Normal potassium, inherited argon in Zaire cubic diamonds

F. A. Podosek*, J. Pier*, O. Nitoh, S. Zashu & M. Ozima

*Department of Earth and Planetary Sciences and McDonnell Center for the Space Sciences, Washington University, St Louis, Missouri 63130, USA
Faculty of Engineering, Tokyo University of Agriculture and Technology, Tokyo 184, Japan
Geophysical Institute, University of Tokyo, Tokyo 113, Japan

A group of 10 cubic diamonds from Zaire has been found1 to contain correlated concentrations of 40Ar and K which, interpreted as a whole-rock K–Ar isochron with the usual assumptions, yield the unreasonable age of 6.0 Gyr. The same age has also been determined2 by 40Ar–39Ar analysis of four additional diamonds from the same group. One explanation for these data is that the potassium in these diamonds is isotopically anomalous, specifically, enriched at least twofold in 40K relative to normal K, as might have resulted from preservation of cosmic-ray-induced spallation K produced in iron-rich planetesimals before accretion to the Earth.
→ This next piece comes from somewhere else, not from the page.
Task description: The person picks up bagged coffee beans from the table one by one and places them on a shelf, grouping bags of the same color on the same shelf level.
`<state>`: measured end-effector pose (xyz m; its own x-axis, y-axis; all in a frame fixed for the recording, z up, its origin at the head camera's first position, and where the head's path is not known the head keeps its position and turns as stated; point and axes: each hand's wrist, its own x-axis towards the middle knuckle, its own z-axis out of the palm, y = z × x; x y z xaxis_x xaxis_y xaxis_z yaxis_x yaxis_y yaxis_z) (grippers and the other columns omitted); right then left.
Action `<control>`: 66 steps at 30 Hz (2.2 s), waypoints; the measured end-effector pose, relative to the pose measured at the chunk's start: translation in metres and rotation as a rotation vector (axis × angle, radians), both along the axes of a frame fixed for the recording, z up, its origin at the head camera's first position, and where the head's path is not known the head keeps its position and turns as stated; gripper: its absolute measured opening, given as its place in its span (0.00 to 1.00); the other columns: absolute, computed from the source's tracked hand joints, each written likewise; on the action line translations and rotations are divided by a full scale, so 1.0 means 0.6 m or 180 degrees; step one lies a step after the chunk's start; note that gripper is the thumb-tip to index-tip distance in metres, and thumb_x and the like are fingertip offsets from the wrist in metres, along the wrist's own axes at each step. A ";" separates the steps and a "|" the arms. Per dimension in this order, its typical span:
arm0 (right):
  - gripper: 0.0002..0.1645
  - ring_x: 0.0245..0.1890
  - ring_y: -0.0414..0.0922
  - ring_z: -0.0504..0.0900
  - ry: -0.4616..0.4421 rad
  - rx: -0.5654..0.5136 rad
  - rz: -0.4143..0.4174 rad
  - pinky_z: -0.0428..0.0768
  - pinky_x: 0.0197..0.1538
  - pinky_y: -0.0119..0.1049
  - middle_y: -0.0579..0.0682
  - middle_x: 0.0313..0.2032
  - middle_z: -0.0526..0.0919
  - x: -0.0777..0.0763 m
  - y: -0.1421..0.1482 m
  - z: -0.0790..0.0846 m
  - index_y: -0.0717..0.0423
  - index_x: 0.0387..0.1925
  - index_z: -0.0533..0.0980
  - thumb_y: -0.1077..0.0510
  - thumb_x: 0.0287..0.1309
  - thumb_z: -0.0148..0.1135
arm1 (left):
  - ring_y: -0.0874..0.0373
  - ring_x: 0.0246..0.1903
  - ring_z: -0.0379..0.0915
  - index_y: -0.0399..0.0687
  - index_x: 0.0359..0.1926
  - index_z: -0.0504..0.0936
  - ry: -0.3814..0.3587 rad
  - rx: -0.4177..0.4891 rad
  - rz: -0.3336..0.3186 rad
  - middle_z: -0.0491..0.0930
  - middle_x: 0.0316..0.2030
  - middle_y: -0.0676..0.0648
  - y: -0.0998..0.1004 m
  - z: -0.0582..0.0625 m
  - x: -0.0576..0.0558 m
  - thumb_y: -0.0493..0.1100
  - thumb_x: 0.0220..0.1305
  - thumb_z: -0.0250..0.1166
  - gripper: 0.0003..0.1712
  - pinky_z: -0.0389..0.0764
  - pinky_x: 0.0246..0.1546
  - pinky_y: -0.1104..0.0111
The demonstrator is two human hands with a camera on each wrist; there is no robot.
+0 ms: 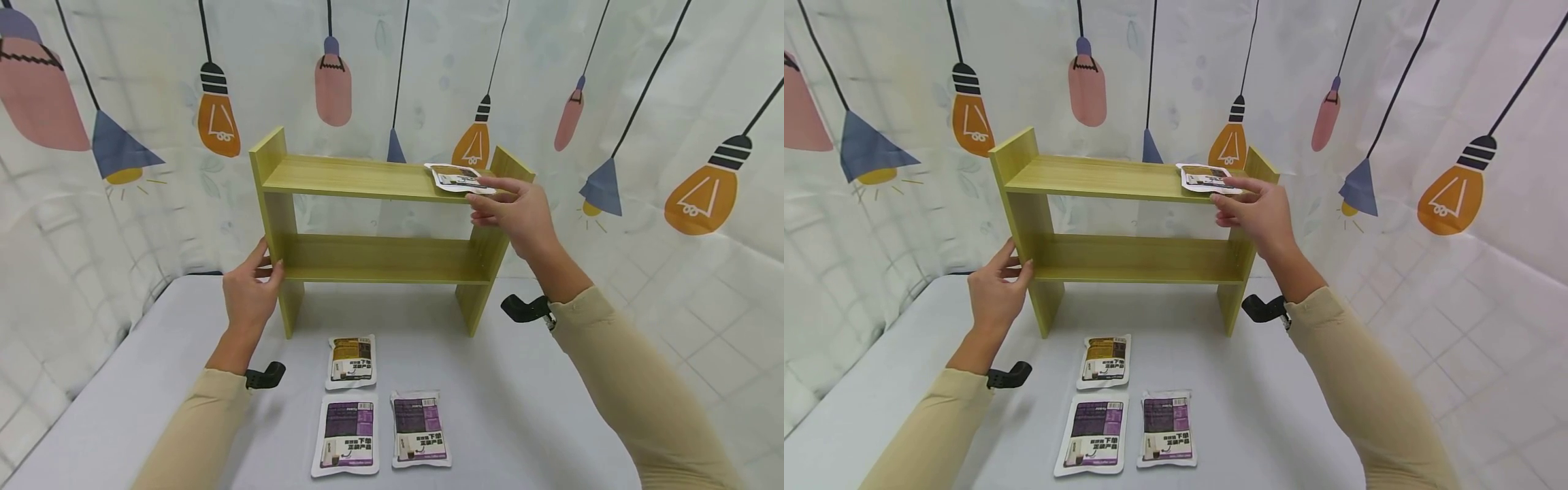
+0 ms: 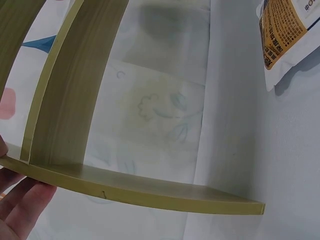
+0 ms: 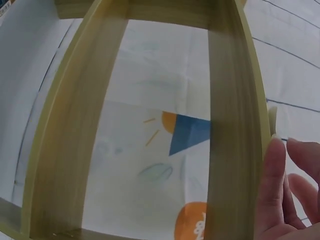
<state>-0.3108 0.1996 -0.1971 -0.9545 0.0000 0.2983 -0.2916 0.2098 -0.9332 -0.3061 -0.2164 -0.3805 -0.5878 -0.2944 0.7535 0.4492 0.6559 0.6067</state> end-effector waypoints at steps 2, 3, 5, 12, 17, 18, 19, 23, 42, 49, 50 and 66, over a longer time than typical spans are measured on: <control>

We have examined the isotopic composition of K in three diamonds from the same group, and report here that, within analytical uncertainties (about 1%), 40K is present in normal abundance, and the hypothesis of isotopically anomalous K is not supported. An alternative explanation is that the 40Ar in these diamonds is a trapped or 'excess' component, but this would require the unusual circumstance of a good correlation between 40Ar and K (for example, by incorporation of a fluid phase), but a lack of correlation between 40Ar and other noble gas species, including 36Ar.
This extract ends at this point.